Po pomyślnym przetestowaniu drona w warunkach wojny elektronicznej mamy nadzieję, że będziemy mogli przetestować go w warunkach bojowych. Obiecaliśmy to przed końcem tego roku i staramy się spełnić tę obietnicę
– powiedziała rzecznik Ukroboronpromu.
„Najdłuższe ramię Ukrainy”
Pierwsze informacje nt. nowego ukraińskiego drona uderzeniowego o zasięgu do 1000 km pojawiły się już w październiku. Wówczas koncern Ukroboronprom opublikował informację zapowiadającą rozwój broni, która miała stać się najdłuższym „ramieniem” wśród broni dostępnej obecnie w Siłach Zbrojnych Ukrainy. Okazało się, że może to być dość duży dron typu kamikadze. Szacowana rozpiętość skrzydeł i waga powinna wynosić około 4 metrów, a masa startowa ponad 200 kg.
Zagadką dla ekspertów jest deklarowany zasięg tysiąca kilometrów, który stawia pytanie dotyczące środków naprowadzania na cel. Najprostszą implementacją byłaby zwykła nawigacja satelitarna, która pozwala trafiać w obiekty stacjonarne o znanych wcześniej współrzędnych. Jej dokładność może być jednak niewystarczająca do precyzyjnych uderzeń w cele.

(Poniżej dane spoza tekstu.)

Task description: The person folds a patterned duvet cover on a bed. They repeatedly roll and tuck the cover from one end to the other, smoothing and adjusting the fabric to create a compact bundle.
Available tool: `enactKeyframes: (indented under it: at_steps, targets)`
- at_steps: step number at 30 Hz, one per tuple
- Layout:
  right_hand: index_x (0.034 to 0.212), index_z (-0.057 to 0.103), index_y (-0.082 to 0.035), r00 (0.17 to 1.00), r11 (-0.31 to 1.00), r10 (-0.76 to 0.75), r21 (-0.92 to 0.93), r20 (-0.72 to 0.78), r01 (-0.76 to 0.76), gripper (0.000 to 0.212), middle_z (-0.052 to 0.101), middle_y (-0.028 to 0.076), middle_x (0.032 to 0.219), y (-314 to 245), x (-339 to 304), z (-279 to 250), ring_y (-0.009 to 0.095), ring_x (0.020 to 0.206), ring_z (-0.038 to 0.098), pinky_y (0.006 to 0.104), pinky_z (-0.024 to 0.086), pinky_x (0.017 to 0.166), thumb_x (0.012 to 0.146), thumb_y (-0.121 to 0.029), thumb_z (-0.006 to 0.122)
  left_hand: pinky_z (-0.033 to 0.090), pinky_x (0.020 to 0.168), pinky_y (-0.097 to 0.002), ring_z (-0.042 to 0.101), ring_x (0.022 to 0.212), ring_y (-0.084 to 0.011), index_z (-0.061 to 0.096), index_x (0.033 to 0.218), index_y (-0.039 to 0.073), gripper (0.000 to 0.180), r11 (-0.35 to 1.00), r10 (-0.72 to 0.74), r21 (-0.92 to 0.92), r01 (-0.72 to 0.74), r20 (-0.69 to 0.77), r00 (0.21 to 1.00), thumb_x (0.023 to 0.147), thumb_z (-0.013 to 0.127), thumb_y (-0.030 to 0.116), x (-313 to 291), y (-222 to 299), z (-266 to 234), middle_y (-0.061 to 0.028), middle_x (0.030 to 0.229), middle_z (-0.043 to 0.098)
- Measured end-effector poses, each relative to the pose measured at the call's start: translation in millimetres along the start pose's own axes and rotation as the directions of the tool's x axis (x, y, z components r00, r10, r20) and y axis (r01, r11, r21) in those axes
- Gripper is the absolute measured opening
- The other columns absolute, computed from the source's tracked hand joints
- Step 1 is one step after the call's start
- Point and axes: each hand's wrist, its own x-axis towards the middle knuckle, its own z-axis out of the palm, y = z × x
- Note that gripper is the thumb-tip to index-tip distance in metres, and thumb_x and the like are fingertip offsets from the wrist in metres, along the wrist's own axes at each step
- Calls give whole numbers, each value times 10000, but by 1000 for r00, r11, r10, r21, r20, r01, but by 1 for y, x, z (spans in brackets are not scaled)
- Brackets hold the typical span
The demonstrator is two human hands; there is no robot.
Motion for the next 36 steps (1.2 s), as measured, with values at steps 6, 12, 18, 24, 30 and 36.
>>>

W tym przypadku kwestię dokładności mogłaby rekompensować masa uderzenia, co w niektórych przypadkach byłoby nawet bardziej wskazane. Na przykład gdy chodzi o konieczność unieszkodliwienia wrogich lotnisk.
Ale mimo wszystko najważniejszą kwestią jest zakończenie terminów testów i tempo masowej produkcji. Bo w rzeczywistości główną zaletą [irańskich dronów używanych przez Rosjan – przyp. red.] Shahed-136 jest ilość: federacja rosyjska otrzymała znaczną liczbę tych dronów kamikadze. A taktyka jest prosta: jednocześnie wystrzeliwuje się kilkadziesiąt dronów, mimo że tylko kilka z nich się przebija
– stwierdza Defense Express. Redaktorzy podkreślają, że kluczowe jest nie tyle tworzenie pojedynczych egzemplarzy dronów, ale konieczność masowej produkcji setek z nich, aby osiągnąć odpowiedni efekt i przesycenie kanałów systemów obrony powietrznej przeciwnika.
Co z kolei stawia wymagania co do kosztów takiego drona kamikadze, technologicznych cykli produkcyjnych i zdolności produkcyjnych
– podsumowują redaktorzy.
Na lotnisku Dyagilevo w Riazaniu również doszło eksplozji. Na tym lotnisku też znajdują się bombowce strategiczne.
— Bartłomiej Wypartowicz (@WypartowiczBa) December 5, 2022
Prawdopodobnie był to atak z wykorzystaniem dronów. Lotniska na głębokim rosyjskim zapleczu.